Black American Politics in the 21st Century: Is It Time For A New Plan?

We won our share of victories, including the mayor’s office in 1983 and 1987. But most of the gains we won at great cost in those years were taken back, piece by piece. Arne Duncan, the current Secretary of Education, specialized in neutralizing the measure of local parent and teacher control over individual public schools by dissolving those schools altogether and establishing charter schools in their place, a policy that has gone national with the Obama administration’s cynically misnamed “Race to the Top” initiative.

To varying extents, the culture of public officaldom absorbed many of the people we put in office. For some of them, it must have been like going into the US Navy and supposing you could use it more than it would use you.

The Democratic Party has made itself people-proof, and activist-proof.

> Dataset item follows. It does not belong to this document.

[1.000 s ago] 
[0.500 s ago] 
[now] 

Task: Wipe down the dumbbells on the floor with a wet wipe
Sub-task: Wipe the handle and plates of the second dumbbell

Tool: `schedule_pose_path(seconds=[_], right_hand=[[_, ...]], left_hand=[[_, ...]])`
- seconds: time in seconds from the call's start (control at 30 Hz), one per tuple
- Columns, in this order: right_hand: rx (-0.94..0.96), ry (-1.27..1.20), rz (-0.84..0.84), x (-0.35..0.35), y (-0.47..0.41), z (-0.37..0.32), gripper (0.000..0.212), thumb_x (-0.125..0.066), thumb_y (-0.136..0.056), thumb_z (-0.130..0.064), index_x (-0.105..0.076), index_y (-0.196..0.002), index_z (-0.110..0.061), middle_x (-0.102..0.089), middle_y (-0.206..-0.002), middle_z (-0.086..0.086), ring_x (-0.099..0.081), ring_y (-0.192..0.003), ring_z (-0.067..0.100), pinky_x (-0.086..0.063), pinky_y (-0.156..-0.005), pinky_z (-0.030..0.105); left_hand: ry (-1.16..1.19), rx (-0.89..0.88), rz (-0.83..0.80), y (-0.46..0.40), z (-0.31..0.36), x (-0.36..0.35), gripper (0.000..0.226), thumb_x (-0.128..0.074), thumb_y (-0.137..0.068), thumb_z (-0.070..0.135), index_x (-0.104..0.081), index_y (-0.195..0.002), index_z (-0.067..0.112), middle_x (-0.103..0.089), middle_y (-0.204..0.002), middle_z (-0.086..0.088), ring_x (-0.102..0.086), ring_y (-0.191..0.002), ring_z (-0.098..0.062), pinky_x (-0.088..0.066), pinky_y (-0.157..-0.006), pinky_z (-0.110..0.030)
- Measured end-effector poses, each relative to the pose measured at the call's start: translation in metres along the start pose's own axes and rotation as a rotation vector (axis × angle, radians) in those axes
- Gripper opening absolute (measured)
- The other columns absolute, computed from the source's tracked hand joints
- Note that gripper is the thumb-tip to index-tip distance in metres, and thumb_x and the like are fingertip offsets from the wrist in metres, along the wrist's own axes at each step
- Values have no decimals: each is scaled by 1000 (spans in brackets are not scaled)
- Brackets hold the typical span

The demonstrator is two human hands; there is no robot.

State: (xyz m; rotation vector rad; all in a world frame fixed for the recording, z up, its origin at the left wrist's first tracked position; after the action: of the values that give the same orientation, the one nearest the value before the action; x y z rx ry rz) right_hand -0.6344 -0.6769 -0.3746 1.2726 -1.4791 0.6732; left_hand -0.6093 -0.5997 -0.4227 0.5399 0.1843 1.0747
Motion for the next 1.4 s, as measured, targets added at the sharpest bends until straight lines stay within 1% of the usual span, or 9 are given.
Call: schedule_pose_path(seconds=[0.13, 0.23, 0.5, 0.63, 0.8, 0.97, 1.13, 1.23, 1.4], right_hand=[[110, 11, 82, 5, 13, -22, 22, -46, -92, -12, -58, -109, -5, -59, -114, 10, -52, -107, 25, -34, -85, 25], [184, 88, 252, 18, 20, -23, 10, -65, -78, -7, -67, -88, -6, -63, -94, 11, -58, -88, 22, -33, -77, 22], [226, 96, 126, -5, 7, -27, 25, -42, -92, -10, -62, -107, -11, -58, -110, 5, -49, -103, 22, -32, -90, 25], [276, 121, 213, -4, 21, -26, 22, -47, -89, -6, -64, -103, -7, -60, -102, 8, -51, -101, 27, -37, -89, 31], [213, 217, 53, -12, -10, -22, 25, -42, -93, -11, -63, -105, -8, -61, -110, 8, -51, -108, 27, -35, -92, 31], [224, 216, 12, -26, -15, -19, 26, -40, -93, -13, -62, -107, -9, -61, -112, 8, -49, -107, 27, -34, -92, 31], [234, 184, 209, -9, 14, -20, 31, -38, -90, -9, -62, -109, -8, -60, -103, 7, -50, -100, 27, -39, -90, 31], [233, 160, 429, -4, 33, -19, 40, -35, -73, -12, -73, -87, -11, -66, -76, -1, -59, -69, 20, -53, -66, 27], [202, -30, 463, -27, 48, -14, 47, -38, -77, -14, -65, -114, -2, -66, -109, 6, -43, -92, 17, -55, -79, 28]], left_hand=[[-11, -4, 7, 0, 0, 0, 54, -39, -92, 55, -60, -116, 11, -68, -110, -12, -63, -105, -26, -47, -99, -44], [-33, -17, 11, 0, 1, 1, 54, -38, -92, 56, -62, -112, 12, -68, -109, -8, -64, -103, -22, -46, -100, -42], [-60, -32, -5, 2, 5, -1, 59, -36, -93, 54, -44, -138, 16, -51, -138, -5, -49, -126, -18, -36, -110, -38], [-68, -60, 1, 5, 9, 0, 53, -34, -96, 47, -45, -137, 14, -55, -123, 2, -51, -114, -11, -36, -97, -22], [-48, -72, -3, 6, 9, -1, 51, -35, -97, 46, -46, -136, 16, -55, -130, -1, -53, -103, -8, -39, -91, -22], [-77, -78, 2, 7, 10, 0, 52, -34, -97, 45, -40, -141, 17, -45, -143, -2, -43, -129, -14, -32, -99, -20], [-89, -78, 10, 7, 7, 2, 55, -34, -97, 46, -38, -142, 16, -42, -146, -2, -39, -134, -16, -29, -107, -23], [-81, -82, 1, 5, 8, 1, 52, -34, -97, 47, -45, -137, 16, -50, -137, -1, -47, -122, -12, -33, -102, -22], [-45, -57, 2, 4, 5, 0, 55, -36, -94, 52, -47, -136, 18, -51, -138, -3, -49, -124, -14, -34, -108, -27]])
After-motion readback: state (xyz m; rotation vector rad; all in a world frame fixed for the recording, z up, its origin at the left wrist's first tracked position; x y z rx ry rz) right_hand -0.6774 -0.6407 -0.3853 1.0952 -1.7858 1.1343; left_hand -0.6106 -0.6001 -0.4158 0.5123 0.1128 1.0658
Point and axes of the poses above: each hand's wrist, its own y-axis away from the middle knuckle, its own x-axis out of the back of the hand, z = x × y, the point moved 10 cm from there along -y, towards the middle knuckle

In response to efforts like ours around the country, the Democratic Party, as a vehicle of corporate rule, has evolved mechanisms to protect itself against the democratic influences of its activists and voters. Both houses of every state legislature, and the federal House and Senate, have house speakers and senate presidents, whips, minority and majority leaders. These are not the legislators with the most expansive view of how government can serve their constituents. These party leaders are elected on the basis of who can attract the largest amount in corporate campaign contributions. Some of the funds are used to guarantee the re-election of the Democratic Party leader on the state or federal level, and the party leader distributes the remaining funds to those of his or her fellow legislators most loyal to the corporate agenda. At best, Democrats who listen too closely to their constituents, and to the activist base that makes their elections possible, get nothing. At worst, they find their party’s leaders are funneling corporate money to right wing Democrats who oppose them in Democratic primary elections. That’s what happened to former Atlanta congresswoman Cynthia McKinney, to name just one example, and it happens scores of times every election cycle on the state and local levels. Rahm Emanuel, now White House Chief of Staff, performed this duty for Congressional Democrats in 2006, ensuring that even if Democrats had a whopping majority during the final years of the Bush Administration, they would pose no effective opposition to the Iraq and Afghan wars, or the Bush-Cheney crime wave in general.